While they love blending squiggly drums and discomfiting noises in ever spacier ways, their home base has always been those extremely Beach Boys-esque vocal harmonies, the human calm in their electrical storm. Their last audio-only studio album, 2016’s Painting With, tended towards the song-ish. After spending the next five years stretching out every which way (rubbery EPs, visual albums, and live records), their latest, Time Skiffs, is a gauzy nine-song ode to spacing out for just a damn minute and trying to banish the knot in one’s “This is 40” gut (literal and otherwise).
The weird years were not wasted time.
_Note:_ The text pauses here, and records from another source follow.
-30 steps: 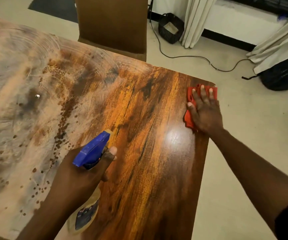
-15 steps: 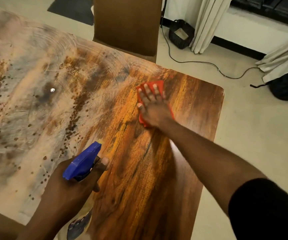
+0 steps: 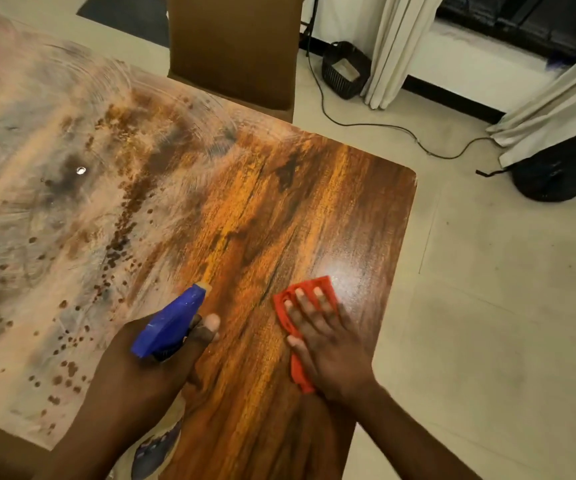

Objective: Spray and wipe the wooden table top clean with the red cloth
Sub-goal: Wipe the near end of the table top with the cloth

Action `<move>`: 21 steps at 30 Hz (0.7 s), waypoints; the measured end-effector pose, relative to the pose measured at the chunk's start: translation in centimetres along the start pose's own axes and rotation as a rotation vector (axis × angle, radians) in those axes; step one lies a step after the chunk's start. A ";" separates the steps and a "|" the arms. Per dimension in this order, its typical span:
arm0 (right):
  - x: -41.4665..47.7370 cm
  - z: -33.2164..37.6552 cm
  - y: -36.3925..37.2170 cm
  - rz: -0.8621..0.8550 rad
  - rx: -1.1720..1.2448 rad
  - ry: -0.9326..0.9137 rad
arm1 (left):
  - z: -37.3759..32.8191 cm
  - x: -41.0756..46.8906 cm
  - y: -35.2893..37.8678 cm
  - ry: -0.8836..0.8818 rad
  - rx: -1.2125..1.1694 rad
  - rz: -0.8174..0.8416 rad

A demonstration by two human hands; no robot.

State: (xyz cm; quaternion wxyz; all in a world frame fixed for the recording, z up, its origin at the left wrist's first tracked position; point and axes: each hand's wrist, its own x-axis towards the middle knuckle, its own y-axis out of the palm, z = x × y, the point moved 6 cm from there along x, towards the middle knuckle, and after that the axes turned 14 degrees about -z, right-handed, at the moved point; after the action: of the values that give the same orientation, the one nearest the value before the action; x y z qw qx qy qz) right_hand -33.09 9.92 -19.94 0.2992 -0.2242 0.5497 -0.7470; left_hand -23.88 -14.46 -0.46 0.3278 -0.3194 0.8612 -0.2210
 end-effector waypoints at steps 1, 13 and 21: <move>0.1 -3.9 -0.8 -0.013 -0.019 0.077 | -0.5 0.0 1.4 0.012 0.009 0.013; 18.8 -26.4 -10.3 -0.021 0.099 0.637 | -3.8 -2.1 5.9 0.089 0.036 0.129; 13.3 -19.4 -6.9 -0.148 -0.049 0.569 | -1.9 -3.3 4.0 0.057 0.008 0.100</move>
State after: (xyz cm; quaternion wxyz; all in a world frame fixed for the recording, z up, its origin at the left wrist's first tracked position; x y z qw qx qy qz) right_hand -56.93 15.55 -19.01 0.0723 -0.0523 0.6116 -0.7861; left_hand -24.93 -9.00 -0.10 0.3152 -0.2681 0.8842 -0.2167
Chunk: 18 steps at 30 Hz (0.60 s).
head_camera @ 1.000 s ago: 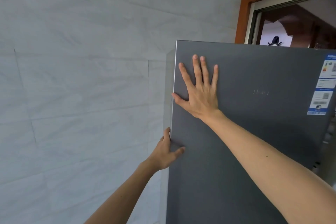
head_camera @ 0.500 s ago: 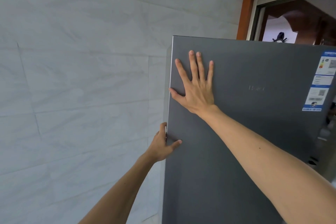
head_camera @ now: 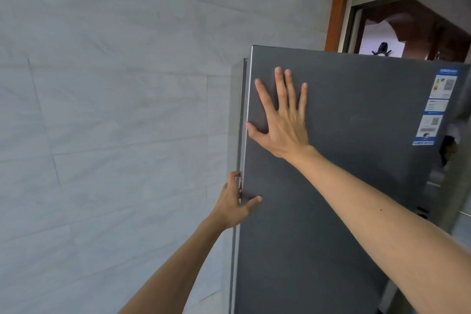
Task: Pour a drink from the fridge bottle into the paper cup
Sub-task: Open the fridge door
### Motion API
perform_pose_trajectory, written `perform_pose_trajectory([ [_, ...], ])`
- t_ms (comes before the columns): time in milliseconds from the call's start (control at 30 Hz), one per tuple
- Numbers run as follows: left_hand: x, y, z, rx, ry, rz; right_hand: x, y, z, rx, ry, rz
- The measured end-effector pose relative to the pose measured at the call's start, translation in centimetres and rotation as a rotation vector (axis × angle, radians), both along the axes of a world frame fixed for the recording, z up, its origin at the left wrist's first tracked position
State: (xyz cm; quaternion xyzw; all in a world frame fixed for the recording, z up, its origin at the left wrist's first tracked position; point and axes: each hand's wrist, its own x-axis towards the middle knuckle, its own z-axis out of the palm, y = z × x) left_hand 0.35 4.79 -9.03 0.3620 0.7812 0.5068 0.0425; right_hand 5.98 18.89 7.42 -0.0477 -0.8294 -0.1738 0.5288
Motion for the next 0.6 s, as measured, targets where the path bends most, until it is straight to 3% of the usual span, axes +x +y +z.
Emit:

Time Skiffs splits the difference between the pop and the avant, spaced-out family-pad music with solid drumming, deep-distance percussion, wobbly melodies, and harmonies somehow more blissed out than anything else. See also the single “Prester John,” which features the youth-coda line “was a good long run/With a world of good intentions by it.” Good night to the indie-rock era, indeed. On “Walker,” a delicate xylophone(?) melody urges you who are “goin’ through the motions” to “put the baggage down.” “Cherokee” (car, not person) cruises around the rural Mid-Atlantic, spacing out on synth squiggle and comfy bass, trying to figure out if an old dog can learn new tricks, or needs to.
The legitimately gorgeous closer “Royal and Desire” reminds you that this is the perfect 21st-century companion to the Beach Boys’ “Feel Flows” box set, which dropped last August, a similarly trippy attempt to find psychedelic peace within the confines of encroaching middle age. Just thank them for not going full dad-joke and calling it Animal Reflective.